═════ MATERIAL PROVIDED
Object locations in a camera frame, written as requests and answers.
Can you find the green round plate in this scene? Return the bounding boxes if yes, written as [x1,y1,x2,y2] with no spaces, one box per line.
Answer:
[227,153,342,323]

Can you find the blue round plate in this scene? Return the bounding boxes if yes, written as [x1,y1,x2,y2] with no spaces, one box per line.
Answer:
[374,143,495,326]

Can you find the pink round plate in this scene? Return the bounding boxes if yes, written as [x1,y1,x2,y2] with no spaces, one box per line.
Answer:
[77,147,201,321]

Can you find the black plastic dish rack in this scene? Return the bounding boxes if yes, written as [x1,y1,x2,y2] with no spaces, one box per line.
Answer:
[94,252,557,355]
══════════
═════ MATERIAL PROVIDED
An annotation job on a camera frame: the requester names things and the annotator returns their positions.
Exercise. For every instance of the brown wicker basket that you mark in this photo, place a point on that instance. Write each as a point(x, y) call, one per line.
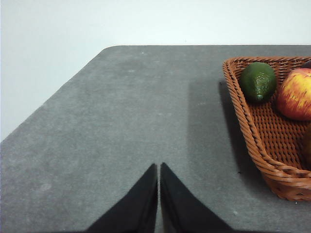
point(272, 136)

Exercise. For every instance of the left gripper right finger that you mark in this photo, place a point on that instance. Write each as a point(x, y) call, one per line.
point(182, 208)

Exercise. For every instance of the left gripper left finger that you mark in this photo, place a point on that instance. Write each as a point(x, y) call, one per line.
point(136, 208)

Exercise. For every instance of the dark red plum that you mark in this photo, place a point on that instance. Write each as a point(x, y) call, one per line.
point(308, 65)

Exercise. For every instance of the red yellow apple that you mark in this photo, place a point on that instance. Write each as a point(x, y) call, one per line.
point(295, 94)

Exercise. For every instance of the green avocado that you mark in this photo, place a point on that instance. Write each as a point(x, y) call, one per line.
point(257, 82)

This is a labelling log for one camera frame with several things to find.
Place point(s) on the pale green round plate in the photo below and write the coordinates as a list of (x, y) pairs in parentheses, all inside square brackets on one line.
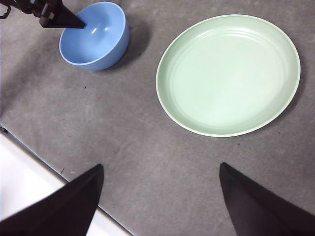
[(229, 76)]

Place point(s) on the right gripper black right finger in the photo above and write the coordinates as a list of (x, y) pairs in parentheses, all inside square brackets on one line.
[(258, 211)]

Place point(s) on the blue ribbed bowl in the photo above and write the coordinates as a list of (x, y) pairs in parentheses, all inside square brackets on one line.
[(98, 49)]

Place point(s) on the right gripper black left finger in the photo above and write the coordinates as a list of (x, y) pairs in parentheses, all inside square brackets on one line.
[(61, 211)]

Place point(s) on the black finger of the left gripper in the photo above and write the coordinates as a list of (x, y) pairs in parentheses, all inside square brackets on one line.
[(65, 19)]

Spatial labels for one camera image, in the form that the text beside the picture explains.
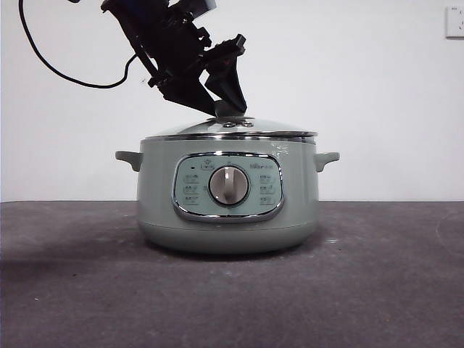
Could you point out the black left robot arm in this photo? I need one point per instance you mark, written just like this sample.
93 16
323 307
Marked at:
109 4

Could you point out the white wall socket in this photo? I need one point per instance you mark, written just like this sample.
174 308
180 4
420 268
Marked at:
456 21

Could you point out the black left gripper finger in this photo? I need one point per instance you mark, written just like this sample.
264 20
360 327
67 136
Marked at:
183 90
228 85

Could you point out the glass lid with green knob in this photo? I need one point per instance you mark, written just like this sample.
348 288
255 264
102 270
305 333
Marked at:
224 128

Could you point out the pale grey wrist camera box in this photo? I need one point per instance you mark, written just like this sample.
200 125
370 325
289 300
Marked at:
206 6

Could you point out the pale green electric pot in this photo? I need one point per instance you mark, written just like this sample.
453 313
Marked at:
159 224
══════════
═════ MATERIAL PROVIDED
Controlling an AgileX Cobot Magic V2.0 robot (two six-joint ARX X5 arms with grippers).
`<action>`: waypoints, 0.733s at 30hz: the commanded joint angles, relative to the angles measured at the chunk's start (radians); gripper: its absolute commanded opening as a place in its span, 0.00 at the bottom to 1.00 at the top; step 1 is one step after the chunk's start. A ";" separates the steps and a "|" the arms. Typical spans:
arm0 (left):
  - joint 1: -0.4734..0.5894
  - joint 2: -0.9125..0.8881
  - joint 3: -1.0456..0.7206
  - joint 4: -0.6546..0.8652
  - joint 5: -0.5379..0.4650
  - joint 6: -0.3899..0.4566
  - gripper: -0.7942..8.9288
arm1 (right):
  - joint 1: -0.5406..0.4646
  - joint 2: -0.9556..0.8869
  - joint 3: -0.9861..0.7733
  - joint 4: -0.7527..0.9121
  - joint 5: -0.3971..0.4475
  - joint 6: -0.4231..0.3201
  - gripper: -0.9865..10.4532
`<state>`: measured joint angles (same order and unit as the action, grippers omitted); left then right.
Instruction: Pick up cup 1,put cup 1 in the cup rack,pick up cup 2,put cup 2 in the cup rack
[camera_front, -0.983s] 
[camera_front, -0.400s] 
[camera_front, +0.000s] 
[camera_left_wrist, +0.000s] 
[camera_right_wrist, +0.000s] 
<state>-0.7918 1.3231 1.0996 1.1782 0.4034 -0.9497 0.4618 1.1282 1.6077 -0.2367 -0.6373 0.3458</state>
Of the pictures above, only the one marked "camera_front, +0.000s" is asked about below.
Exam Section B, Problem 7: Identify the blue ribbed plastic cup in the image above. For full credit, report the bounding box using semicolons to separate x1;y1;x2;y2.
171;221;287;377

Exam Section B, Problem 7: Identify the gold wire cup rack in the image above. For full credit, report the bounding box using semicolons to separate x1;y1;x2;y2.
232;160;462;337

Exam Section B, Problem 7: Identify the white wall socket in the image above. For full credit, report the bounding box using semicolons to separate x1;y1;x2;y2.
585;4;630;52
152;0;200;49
══════════
The lines to extract from the data above begin with the line containing "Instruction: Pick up" and end with the line containing "Of the pictures". Extract them exactly, including both.

_REPLY:_
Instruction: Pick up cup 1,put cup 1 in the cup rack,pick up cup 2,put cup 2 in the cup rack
[camera_front, -0.983s] 
[camera_front, -0.400s] 
[camera_front, +0.000s] 
[camera_left_wrist, +0.000s] 
[camera_right_wrist, +0.000s] 
<state>-0.7918 1.3231 1.0996 1.1782 0.4034 -0.9497 0.4618 1.1282 1.6077 -0.2367 -0.6373 0.3458</state>
Of the pictures above, only the one marked "camera_front, +0.000s" is asked about below.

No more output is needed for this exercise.